Simons Genome Diversity Project datasets

The Simons Foundation's Genome Diversity Project datasets are now available on Uppmax. These represent deep human genome sequence data sampled to represent as much diversity as possible:

World map showing geographical distribution of genomes

There are currently approximately 8.5 TB of data, in the form of all-sites VCF files representing variants called using a method to minimise reference bias and associated sample-specific reference genomes in Fasta format. For more details on methods, see the project website.

The main archive is found at /sw/data/SGDP/SGDP/samples/. Within this directory are two subdirectories containing the data currently available on Uppmax: FullyPublicGeneral/ and FullyPublicHGDP/. There are other subdirectories prefixed with SignedLetter, these represent data sources that are not yet publicly available and their contents consist of 0-sized files. Each currently-available directory contains a Summary/Summary_info.txt file with metadata describing each sample.

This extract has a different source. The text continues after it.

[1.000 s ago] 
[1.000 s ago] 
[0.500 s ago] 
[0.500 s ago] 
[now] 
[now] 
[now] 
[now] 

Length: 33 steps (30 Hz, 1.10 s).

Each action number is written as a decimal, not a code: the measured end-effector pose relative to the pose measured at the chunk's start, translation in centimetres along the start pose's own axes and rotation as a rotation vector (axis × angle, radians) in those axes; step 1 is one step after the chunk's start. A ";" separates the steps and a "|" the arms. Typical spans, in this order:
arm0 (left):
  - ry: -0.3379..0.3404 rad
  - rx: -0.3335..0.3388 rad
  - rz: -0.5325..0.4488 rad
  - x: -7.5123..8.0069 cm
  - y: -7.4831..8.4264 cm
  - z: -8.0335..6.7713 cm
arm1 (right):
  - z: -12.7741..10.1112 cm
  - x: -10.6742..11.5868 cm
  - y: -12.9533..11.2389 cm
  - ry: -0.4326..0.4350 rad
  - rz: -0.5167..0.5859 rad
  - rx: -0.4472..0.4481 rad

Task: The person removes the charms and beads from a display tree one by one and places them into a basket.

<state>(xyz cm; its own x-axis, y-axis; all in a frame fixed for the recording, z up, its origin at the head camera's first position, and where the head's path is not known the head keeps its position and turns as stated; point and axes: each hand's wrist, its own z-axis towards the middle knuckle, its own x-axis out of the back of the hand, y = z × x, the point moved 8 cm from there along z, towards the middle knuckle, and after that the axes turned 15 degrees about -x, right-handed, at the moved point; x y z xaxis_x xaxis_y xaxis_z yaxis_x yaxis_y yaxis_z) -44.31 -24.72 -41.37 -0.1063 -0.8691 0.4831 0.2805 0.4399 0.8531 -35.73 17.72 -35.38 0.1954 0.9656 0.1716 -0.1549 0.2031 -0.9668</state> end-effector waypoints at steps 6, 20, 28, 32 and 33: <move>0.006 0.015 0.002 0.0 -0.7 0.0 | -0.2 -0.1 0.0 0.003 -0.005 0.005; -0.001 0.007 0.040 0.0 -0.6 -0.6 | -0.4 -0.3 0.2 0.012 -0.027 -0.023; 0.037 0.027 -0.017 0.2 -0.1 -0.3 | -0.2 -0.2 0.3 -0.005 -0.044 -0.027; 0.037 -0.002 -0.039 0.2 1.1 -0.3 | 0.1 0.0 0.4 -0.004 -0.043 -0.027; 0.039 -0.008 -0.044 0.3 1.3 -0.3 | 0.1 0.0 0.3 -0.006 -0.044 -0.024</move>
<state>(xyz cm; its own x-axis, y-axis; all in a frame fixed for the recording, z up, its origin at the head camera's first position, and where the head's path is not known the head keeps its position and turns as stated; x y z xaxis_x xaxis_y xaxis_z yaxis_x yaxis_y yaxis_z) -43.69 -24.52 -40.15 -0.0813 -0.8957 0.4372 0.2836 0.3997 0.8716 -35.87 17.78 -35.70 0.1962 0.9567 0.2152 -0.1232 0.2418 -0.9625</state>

To access this data, please request membership in the kgp group by emailing As for the 1000 Genomes Project, this is not to restrict access in any way, but rather to make it easier to inform UPPMAX users using the datasets of any relevant changes. Because the local copies of these datasets are hosted on UPPMAX systems, access is restricted to UPPMAX users; non-UPPMAX users will need to follow the procedures described on the SGDP website to download their own copies of the datasets.